**Exercise requirements:** Go through the entries below and count the lines where "things" occurs. Give nothing but that number.

(Dataset items)
══════════
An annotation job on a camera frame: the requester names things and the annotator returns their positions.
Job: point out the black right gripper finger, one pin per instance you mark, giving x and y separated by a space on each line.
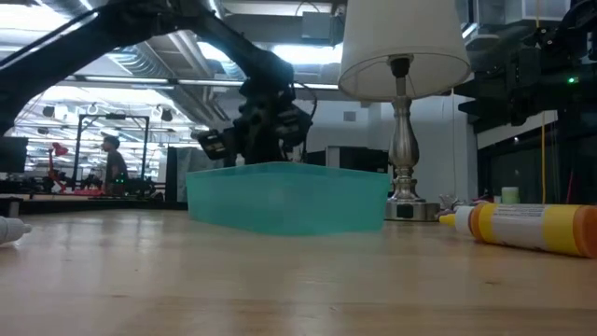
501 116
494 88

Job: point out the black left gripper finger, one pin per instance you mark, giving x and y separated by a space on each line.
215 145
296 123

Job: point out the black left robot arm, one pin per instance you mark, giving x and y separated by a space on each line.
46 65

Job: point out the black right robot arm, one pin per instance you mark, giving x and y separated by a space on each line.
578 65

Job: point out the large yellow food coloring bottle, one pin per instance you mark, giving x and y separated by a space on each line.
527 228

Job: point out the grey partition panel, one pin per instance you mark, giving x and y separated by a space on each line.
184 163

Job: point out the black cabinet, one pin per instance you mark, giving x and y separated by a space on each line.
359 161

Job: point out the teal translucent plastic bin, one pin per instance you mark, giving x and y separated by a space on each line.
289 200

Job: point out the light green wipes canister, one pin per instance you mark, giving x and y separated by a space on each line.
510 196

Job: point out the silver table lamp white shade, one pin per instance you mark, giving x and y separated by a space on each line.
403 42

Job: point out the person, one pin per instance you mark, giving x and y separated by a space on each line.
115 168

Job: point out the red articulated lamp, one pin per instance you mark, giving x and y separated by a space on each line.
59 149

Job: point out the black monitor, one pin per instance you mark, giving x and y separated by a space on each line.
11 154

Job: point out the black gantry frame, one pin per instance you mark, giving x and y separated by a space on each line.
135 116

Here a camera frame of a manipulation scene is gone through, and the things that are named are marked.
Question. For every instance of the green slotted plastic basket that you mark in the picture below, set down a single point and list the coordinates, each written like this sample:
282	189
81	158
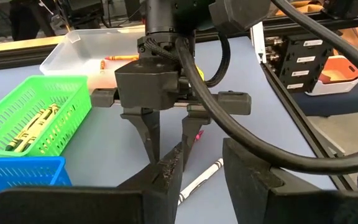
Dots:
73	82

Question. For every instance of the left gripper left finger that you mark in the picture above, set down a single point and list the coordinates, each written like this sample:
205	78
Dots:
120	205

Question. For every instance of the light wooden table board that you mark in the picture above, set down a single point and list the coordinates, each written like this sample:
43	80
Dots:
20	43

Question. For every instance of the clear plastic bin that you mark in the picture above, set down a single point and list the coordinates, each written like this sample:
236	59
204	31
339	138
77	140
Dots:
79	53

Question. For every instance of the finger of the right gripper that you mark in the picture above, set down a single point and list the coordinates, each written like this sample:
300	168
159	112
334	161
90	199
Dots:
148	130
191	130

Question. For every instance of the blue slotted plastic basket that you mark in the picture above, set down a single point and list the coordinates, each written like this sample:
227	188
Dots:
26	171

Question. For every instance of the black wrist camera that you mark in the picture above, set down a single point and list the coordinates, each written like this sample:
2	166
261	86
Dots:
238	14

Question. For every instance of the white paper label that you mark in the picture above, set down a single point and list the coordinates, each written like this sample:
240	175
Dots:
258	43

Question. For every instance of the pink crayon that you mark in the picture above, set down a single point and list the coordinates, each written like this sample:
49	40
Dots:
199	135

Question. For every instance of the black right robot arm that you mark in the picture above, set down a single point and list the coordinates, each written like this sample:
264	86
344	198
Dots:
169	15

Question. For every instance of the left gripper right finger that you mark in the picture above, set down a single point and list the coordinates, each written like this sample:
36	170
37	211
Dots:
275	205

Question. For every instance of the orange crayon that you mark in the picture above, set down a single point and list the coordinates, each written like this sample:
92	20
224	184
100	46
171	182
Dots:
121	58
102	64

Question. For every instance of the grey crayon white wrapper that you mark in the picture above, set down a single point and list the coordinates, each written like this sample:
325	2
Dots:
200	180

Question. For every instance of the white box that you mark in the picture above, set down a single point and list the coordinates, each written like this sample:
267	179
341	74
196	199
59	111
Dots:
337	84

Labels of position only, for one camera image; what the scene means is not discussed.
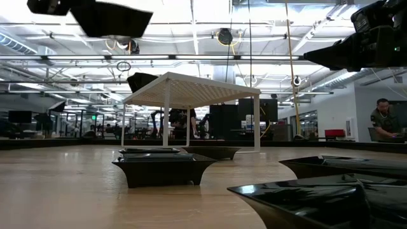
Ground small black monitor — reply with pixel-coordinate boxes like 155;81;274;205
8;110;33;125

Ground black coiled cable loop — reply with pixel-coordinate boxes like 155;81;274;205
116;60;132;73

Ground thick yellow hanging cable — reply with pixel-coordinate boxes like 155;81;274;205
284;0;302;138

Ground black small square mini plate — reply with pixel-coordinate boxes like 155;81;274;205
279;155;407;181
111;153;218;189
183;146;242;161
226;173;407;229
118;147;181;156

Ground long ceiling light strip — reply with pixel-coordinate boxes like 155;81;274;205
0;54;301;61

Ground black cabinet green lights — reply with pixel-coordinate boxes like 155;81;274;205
══════════
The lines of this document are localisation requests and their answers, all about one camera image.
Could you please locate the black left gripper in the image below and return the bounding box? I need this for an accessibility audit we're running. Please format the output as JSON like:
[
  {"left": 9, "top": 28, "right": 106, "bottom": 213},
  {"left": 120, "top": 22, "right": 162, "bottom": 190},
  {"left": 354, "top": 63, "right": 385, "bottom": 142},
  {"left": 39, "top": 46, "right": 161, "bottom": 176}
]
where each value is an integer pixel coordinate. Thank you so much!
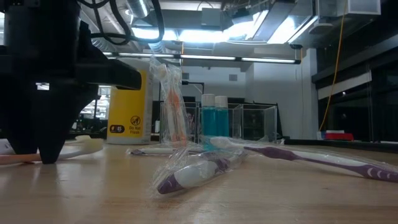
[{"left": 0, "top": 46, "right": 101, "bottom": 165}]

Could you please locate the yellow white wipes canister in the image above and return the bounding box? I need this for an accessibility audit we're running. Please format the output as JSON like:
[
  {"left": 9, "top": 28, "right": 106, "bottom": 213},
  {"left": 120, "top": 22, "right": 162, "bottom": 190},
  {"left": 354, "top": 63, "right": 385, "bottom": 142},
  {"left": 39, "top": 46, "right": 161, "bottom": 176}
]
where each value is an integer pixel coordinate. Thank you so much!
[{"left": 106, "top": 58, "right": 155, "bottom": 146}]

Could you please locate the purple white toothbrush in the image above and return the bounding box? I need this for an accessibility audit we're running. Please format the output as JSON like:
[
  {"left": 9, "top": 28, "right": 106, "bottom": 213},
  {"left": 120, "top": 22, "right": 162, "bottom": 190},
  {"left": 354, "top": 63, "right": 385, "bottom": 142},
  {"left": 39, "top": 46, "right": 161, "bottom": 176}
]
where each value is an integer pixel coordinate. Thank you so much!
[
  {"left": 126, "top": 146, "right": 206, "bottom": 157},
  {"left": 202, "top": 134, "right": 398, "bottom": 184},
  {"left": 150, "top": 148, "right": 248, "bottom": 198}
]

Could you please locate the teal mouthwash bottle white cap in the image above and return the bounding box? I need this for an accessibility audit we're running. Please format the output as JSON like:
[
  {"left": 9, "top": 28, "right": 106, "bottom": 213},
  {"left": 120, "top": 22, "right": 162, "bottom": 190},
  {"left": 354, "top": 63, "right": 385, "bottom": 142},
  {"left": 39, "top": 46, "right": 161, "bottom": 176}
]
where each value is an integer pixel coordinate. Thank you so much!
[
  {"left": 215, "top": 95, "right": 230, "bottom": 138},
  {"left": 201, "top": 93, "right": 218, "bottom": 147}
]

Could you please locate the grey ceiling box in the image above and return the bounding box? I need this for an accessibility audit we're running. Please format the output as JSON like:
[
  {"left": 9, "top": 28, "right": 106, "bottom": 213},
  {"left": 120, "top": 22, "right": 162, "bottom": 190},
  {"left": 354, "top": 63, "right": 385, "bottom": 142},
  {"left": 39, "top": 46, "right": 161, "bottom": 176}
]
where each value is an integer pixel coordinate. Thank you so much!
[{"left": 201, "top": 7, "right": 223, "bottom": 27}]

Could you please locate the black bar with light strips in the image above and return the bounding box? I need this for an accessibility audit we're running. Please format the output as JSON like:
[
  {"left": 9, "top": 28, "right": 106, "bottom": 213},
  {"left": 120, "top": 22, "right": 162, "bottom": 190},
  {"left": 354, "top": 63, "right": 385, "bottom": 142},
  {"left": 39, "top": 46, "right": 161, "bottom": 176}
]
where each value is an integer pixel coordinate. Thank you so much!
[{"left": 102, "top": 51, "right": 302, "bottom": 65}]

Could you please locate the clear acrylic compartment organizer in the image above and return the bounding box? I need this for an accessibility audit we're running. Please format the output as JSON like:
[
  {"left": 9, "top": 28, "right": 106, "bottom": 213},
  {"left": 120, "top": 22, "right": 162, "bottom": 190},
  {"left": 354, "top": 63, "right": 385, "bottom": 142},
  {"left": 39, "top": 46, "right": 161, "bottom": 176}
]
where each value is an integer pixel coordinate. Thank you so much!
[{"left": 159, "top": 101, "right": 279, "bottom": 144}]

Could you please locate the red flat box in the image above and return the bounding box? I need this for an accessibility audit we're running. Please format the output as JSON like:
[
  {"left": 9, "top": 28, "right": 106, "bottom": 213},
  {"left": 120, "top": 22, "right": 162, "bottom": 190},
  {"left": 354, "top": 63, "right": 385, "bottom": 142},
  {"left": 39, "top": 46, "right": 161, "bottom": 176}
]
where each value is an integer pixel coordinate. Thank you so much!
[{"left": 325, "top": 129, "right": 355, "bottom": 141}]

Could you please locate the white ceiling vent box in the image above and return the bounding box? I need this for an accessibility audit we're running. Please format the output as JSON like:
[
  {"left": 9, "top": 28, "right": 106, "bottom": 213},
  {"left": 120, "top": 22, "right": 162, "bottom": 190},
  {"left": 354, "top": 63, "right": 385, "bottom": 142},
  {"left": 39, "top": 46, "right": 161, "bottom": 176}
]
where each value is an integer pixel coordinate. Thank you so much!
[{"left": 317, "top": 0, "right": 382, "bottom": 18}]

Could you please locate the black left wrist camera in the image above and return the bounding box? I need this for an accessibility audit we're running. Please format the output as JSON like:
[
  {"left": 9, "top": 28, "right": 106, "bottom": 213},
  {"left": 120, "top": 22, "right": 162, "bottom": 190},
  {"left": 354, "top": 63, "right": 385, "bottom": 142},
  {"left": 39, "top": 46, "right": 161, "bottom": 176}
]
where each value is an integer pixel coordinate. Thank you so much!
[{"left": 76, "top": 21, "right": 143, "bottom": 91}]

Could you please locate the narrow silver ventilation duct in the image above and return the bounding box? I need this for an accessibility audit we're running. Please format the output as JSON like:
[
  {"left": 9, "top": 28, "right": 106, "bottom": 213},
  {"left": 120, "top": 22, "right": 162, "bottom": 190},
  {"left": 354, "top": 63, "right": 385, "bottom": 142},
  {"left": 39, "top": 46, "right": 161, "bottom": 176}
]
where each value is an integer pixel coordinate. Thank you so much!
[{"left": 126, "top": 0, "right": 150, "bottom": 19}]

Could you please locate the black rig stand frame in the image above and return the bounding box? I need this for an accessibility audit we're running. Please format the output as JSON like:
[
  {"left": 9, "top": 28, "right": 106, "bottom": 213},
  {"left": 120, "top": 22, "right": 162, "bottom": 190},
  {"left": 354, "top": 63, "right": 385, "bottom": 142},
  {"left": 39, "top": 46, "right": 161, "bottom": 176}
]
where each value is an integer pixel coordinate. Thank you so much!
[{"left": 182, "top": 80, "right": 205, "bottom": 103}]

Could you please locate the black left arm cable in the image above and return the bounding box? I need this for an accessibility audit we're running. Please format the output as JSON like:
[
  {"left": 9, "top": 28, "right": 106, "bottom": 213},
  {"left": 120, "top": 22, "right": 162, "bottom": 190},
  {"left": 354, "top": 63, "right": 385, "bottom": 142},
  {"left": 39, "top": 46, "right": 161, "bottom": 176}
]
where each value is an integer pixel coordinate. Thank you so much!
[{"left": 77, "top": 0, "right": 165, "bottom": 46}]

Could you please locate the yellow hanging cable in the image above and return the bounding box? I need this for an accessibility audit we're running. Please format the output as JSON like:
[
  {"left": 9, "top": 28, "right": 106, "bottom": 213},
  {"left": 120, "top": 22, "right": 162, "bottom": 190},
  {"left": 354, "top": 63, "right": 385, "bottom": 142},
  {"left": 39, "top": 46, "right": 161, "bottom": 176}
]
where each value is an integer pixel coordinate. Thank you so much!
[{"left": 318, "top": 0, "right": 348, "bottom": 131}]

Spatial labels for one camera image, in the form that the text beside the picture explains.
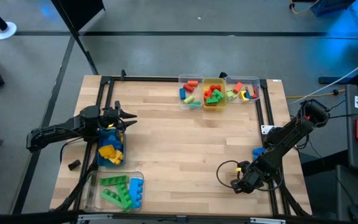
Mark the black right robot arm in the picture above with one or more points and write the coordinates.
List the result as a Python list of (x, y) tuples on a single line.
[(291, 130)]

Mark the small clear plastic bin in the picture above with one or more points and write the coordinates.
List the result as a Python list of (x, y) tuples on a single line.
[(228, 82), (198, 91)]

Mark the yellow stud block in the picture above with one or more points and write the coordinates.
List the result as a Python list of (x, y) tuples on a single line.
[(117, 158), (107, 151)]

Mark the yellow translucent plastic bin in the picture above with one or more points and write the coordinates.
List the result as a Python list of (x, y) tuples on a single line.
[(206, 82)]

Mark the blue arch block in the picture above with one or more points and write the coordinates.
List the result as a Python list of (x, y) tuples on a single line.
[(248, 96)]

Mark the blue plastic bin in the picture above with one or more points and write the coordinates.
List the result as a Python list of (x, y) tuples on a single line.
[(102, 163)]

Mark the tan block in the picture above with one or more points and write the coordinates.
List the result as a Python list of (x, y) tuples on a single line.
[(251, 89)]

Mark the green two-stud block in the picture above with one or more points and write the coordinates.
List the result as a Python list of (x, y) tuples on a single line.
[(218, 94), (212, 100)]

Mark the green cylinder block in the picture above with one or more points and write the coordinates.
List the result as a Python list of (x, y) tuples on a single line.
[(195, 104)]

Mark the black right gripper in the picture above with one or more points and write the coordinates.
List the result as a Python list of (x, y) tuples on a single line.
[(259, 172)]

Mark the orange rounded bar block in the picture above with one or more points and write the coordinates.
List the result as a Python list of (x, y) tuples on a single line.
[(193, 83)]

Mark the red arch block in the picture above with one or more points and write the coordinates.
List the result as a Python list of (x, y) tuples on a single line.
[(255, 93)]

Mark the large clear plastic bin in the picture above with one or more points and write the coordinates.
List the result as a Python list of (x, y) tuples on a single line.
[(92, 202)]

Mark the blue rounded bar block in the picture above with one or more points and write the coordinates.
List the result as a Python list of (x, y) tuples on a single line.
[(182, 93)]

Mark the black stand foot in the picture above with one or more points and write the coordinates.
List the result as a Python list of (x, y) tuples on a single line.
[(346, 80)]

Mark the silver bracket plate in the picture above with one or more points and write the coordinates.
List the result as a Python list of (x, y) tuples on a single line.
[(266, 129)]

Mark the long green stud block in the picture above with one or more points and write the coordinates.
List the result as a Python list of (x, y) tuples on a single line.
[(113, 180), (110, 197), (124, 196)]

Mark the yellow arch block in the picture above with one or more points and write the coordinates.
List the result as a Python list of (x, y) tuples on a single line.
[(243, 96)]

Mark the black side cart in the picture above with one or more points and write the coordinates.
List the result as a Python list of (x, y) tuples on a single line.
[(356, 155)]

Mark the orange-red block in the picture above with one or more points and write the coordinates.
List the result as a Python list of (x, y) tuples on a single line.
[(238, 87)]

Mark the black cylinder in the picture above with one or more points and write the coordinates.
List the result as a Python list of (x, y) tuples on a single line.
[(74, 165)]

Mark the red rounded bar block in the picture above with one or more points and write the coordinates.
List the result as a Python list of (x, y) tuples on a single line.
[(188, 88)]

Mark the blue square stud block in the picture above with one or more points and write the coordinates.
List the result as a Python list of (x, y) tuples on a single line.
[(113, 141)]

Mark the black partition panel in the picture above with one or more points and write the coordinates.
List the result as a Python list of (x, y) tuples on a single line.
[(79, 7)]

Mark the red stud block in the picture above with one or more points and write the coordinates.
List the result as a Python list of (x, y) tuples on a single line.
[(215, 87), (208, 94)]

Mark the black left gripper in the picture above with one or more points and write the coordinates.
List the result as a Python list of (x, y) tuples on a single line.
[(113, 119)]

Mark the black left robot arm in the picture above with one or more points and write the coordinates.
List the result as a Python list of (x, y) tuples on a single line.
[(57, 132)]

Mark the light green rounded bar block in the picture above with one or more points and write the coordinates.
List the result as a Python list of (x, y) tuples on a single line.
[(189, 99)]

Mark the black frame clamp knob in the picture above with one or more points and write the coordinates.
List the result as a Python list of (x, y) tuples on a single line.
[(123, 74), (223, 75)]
══════════
**Expected output:** 2